En basit insani konularda bile biz Kıbrıslı Türklerin ne zorluklarla karşı karşıya kaldığımızı uluslararası camianın anlaması çok zor.

İşte alın size bugünlerin popüler konusu Hellim.

Güney Kıbrıs Hellim ve Halloumi’nin Avrupa Birliğinde Coğrafi İşaret Tescili için başvuruda bulundu.

Bu çerçevede Kıbrıslı Türkleri mağdur etmeyecek bir formül bulunamazsa tescil sonrası bizler artık yurt dışına Hellim ihraç edemeyeceğiz.

***

En insani ve politikadan uzak konularda dahil Kıbrıs konusunun yaratmış olduğu anomaliler ve olumsuzluklarla mücadele etmek, bunları göğüslemek durumunda kalıyoruz.

Dünyanın diğer takımları ile bir futbol maçı yapamıyoruz.

Anavatan dediğimiz ülke dahi bizim Güney Kıbrıs dediğimiz ‘Kıbrıs Cumhuriyeti’ ile maçlar yapıyor.

Eğitimde kültür, sanat ve yaşamın her alanında gelip kapımıza Kıbrıs konusundan kaynaklanan izolasyonlar ve zorluklar dayanıyor.

Ekonomik yaşam ambargolar ve izolasyonlar nedeni ile allak bullak.

Bir türlü sürdürülebilir ekonomik koşullar yaratılamıyor.

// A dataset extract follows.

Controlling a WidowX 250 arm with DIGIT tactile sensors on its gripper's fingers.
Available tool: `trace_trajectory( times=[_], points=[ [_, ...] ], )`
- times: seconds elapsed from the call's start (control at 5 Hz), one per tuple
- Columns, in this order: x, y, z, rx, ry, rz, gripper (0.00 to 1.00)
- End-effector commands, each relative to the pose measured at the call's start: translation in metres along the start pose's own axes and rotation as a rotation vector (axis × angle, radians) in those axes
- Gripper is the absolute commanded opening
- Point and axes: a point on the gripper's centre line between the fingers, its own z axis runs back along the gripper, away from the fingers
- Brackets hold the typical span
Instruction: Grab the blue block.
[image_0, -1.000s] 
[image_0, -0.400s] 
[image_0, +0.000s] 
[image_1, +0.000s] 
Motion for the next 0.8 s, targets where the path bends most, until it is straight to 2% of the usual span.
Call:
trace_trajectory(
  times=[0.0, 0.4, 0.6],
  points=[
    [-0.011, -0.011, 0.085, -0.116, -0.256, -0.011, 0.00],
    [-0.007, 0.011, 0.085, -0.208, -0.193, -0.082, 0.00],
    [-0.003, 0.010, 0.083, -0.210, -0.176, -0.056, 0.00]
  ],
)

Kaldı ki yatırım olmadan ve reel sektörü geliştirmeden ne sürdürülebilir ekonomik yapıdan ne de istihdam olanaklarının artırılmasından söz etmek zor.

***

Zaman bizi daha ileriye götürecek derken aslında öyle olmuyor ve daha da gerisin geriye gidiyoruz.

Bir zamanlar İngiltere’ye KKTC pasaportları ile elimizi kolumuzu sallaya sallaya giderdik.

Şimdi gidemiyoruz.

Hatta bazı büyükelçilikler TC Lefkoşa Büyükelçiliğinin vermiş olduğu pasaportları kabul etmiyor.

Kısacası yaşadığımız mevcut durumun devamı bile değil daha da kötüye gidiştir.

Bundan on sene önce Annan Planına evet diyen taraf olarak elbette yaşadıklarımızı bir kader olarak kabullenmek durumunda değiliz.

Mevcudun ötesine geçecek arayışlarımızı artan bir kararlılıkla sürdürmemiz gerekir.

***

Bir süre önce Kapalı Maraş Kıbrıs konusunun popüler tartışmasıydı.

Kıbrıslı Rumlar kapsamlı çözümden önce Kapalı Maraş’ın çözümünde oldukça ısrarlı oldu.

Genel olarak bizler Kapalı Maraş’ı ‘Bütünlüklü Çözümün’ bir parçası olarak niteliyor ve bir çözümle birlikte Kapalı Maraş’ın da çözüleceğini söylüyorduk.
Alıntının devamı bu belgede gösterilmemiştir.